NASCESTES NO LAR QUE PRECISAVAS


*** MENSAGEM DE CHICO XAVIER ***



Nasceste no lar que precisavas,

Vestiste o corpo físico que merecias,

Moras onde melhor Deus te proporcionou,

de acordo com teu adiantamento,

Possuis os recursos financeiros coerentes com tuas necessidades,

Nem mais, nem menos, mas o justo para as tuas lutas terrenas,

Teu ambiente de trabalho é o que elegeste espontaneamente para a tua realização,

Teus parentes, amigos são as almas que atraístes, com tua própria afinidade.

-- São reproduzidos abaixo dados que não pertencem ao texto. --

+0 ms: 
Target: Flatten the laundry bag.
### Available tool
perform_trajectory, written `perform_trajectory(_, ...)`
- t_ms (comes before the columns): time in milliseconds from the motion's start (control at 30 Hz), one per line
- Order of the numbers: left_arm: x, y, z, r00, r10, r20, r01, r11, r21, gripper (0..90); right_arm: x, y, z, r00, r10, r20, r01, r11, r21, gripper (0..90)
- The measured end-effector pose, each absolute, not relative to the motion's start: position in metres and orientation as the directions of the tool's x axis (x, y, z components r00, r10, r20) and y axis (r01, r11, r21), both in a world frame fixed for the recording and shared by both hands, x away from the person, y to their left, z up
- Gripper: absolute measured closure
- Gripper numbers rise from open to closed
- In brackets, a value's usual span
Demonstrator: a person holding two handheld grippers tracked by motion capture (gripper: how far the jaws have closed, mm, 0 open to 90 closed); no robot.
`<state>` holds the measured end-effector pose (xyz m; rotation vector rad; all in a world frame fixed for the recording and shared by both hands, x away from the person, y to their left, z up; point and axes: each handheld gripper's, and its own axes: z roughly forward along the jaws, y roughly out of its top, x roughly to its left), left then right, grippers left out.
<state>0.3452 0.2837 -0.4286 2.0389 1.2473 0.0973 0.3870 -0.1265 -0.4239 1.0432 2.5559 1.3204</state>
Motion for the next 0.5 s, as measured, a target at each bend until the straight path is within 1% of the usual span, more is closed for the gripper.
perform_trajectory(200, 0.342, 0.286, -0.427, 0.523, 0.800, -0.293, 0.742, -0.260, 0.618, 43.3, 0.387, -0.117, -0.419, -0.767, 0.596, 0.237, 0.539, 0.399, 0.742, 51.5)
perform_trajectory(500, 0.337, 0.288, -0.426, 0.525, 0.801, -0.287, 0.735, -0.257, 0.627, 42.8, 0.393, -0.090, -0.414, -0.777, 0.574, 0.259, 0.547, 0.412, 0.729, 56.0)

Portanto, teu destino está constantemente sob teu controle.

Tu escolhes, recolhes, eleges, atrais, buscas, expulsas, modificas tudo aquilo que te rodeia a existência.

Teus pensamentos e vontades são a chave de teus atos e atitude...

São as fontes de atração e repulsão na tua jornada vivencial.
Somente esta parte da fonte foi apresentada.